◆ Your objective:
The required output consists solely of the lines from the top of the listing through the line containing "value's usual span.", transcribed exactly.
Supplied data Block Start
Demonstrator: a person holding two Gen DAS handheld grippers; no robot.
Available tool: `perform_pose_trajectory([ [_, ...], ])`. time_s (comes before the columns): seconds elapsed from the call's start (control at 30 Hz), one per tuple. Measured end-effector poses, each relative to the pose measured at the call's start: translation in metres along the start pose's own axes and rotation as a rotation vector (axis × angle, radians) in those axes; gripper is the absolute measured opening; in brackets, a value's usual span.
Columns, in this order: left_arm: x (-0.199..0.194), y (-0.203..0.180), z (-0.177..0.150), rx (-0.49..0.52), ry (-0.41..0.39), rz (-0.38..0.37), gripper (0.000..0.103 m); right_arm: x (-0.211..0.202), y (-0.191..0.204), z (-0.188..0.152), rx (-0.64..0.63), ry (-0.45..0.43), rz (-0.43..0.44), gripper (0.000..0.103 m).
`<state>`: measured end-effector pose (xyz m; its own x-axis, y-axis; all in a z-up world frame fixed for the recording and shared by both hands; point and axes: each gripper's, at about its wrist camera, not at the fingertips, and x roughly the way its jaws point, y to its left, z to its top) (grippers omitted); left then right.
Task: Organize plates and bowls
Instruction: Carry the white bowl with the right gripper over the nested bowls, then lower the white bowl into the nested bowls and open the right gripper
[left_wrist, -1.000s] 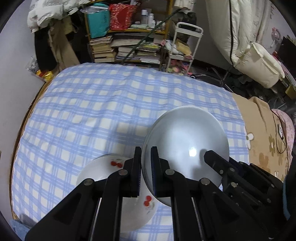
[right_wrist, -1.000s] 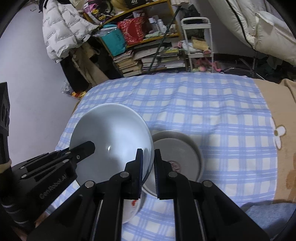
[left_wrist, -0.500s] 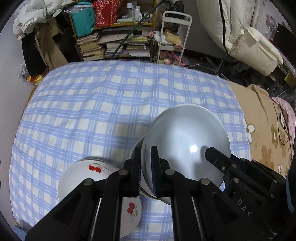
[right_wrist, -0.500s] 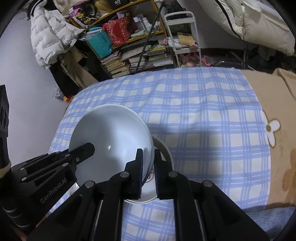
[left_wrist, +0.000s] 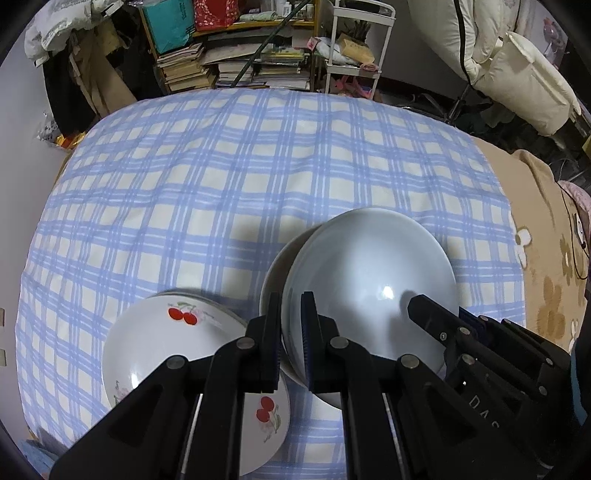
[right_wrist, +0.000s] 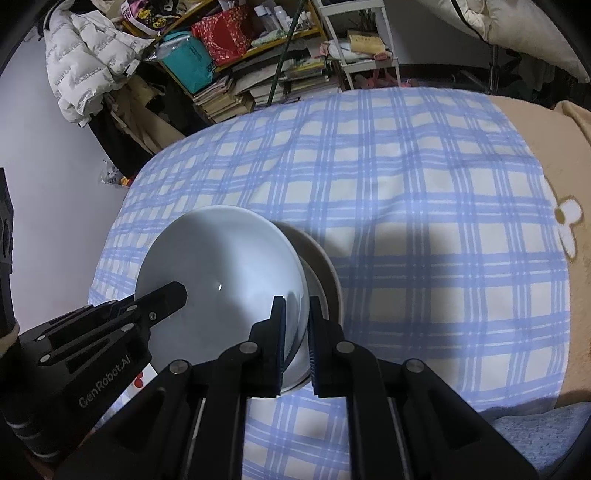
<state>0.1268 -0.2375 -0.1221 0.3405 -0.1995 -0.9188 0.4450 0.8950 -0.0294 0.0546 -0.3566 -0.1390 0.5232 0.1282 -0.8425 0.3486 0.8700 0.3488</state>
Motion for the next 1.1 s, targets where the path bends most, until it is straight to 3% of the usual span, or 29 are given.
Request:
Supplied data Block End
◆ Your response:
Demonstrator: a person holding two Gen DAS handheld grippers; no robot.
Available tool: `perform_pose_trajectory([ [_, ...], ])`. time_s (comes before the columns): seconds elapsed from the call's start (control at 30 Hz), one per tuple. Measured end-effector poses, each relative to the pose measured at the call's start: translation in metres along the start pose's own axes and rotation as a rotation vector (axis × angle, radians) in those axes; gripper is the absolute measured opening; in brackets, a value's usual span.

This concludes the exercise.